Yes, that’s the reaction Symone Sanders had to her fellow CNN commentator’s comments favorably comparing Donald Trump to Martin Luther King.

Didn’t catch this yesterday, or the fall out for much of the rest of the day?

Then watch it here.

We have here a rather nice lesson in comparison — about which a scholar of religion knows a thing or two.

First off, any two things can be judged similar or different.

(I have mass and so do you; but I’m here and you’re not.)

Second, the manner in which things are judged to be similar or different all depends on how they’re put beside each other — that is, the interests and viewpoint of the one doing the comparison determine the results.

(After all, you and I don’t have to be compared in terms of body mass, right? We could instead pick eye color or, maybe, whether we like ice cream.)

So, sure, Jeffrey Lord may be correct: in terms of the role played by strategically using situations of social crisis in “putting the pressure on” legislators, one could claim that there might be some overlap between these two figures. But, as Sanders immediately makes clear, there are so many other ways in which these two figures could be juxtaposed, and then seen as different (radically so, perhaps), as to make one rather curious as to why Lord sees just that similarity as worth our attention.

The point?

It’s not difficult to imagine Roland Barthes’s interest being piqued by this episode, inasmuch as a second, unspoken set of meanings (e.g., the many things that we today associate with Martin Luther King’s legacy, perhaps) could be understood to piggy back on Lord’s initial comparison: for inasmuch as figure A and B are alike in this one way, they might be alike in other ways as well, no?

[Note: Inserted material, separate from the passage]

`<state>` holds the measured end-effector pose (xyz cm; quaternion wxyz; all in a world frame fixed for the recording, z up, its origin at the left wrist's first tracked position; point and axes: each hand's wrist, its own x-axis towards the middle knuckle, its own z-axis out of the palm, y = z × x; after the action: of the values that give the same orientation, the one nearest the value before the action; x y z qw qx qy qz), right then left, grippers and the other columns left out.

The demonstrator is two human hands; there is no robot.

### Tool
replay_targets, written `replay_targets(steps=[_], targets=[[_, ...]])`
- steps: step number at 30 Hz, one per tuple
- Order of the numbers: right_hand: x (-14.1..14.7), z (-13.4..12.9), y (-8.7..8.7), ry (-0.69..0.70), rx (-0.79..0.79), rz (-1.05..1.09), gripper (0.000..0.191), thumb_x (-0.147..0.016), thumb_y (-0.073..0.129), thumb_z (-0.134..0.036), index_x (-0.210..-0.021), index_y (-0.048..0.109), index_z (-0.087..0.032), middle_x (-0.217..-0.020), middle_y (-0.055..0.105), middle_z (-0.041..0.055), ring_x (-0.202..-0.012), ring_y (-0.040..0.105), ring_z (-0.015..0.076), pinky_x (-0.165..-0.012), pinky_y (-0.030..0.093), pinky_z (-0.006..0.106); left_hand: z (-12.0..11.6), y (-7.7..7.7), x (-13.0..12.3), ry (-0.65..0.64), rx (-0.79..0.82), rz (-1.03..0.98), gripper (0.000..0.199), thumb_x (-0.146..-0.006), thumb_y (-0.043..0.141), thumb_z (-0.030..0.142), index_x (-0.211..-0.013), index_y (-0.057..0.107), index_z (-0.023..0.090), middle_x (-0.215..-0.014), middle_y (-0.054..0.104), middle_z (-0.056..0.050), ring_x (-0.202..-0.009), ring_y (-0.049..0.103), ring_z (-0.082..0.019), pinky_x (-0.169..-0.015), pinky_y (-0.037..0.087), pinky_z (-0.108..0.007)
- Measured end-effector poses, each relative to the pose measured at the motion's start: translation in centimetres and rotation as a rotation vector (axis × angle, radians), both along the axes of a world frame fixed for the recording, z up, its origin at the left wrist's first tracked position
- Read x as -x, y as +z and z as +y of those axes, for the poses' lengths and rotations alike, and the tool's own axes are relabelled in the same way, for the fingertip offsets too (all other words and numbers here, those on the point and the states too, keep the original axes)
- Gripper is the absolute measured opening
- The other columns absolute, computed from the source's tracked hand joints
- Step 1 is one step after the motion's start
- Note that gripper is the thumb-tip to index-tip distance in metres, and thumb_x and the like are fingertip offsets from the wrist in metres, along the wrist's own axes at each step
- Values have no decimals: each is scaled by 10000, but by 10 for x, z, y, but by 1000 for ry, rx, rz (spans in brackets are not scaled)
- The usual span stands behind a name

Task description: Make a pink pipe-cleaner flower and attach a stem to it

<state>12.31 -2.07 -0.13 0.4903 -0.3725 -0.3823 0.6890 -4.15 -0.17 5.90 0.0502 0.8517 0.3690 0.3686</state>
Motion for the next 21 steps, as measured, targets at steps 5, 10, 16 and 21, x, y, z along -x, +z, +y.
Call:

That’s what Barthes meant by myth — a way that meaning-making works.

So while there’s all sorts of ways to be interested in that exchange yesterday, as well as the fall out that’s still happening in the media (including the series of posts Lord later put out on Twitter, making sure people understood he values King’s efforts and principles as well as the blog post he wrote to explain himself), it stands for me as a useful example in the slippery nature of comparison.

Something the White House spokesperson learned just the other day, but that’s best left for another post.